If you see a crossing time that is clearly too short, I urge that you report it, even if it might not be a big deal to you personally. For someone in other circumstances it could become a stressful or potentially dangerous experience if they encounter such a crossing. I have certainly seen sketchy moments with someone crossing and not making it in time despite walking right at the signal change.
I know that for the traffic engineers, they are in a position of trying to meet obligations we’ve structured around private automobile centric “level of service”, but the whole paradigm of level of service needs to be confronted. Level of service for whom, and why? The “level of service” for street users that aren’t driving needs to be on a more level playing field.
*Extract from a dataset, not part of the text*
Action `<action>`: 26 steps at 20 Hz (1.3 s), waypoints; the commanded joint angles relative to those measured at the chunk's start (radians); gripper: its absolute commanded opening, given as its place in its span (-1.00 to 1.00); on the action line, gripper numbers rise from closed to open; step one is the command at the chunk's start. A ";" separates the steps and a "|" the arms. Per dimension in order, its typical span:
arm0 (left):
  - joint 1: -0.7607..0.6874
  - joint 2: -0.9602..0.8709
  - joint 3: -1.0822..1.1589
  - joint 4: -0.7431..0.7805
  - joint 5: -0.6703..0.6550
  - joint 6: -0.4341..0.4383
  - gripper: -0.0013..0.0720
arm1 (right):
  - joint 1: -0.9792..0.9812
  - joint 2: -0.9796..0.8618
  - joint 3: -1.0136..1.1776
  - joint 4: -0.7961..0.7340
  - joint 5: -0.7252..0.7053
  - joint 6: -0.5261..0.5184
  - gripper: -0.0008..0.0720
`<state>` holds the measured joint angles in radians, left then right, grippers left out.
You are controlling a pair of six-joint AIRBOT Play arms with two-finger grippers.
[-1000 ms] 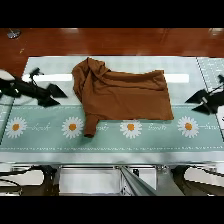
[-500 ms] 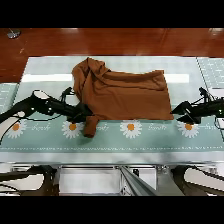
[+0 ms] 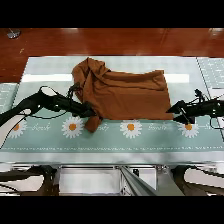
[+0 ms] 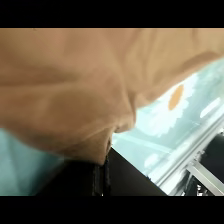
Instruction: Fold the shirts.
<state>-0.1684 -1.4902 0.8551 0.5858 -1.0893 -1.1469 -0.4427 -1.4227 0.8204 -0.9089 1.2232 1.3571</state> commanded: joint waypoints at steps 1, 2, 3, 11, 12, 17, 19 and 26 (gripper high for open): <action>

There is always going to be some vocal push back to anything that dares threaten even half a second of green time for a driver, but there are also many potential gains to made for everyone if we encourage more non-automotive trips. We need more vocal pushing and pulling in the other direction.
If any municipality in the Los Angeles region can advance a strong model of truly pedestrian oriented principles, it’s Santa Monica. However seeing beg buttons go up at 14th St. & Broadway not long ago, an intersection I walk frequently and where pedestrian crossing phases were default previously, was at least one small step backward. The street light pole being set back far, because of the location of the drain, resulted in this weird small post placement right in the middle of the sidewalk. I doubt there was any ill will intended to pedestrians in this routine change, but changes that might negatively impact a pedestrian’s “level of service” have often become just standard operating procedure in our society.
Pedestrian prioritization and crossings without begging should be becoming the norm in more places, not fewer. Especially in anticipation of a post Expo Line Santa Monica with potentially tens of thousands of more people walking to and from transit connections we want people to utilize over driving. So let’s stop assuming pedestrians will not be present until they push to indicate otherwise.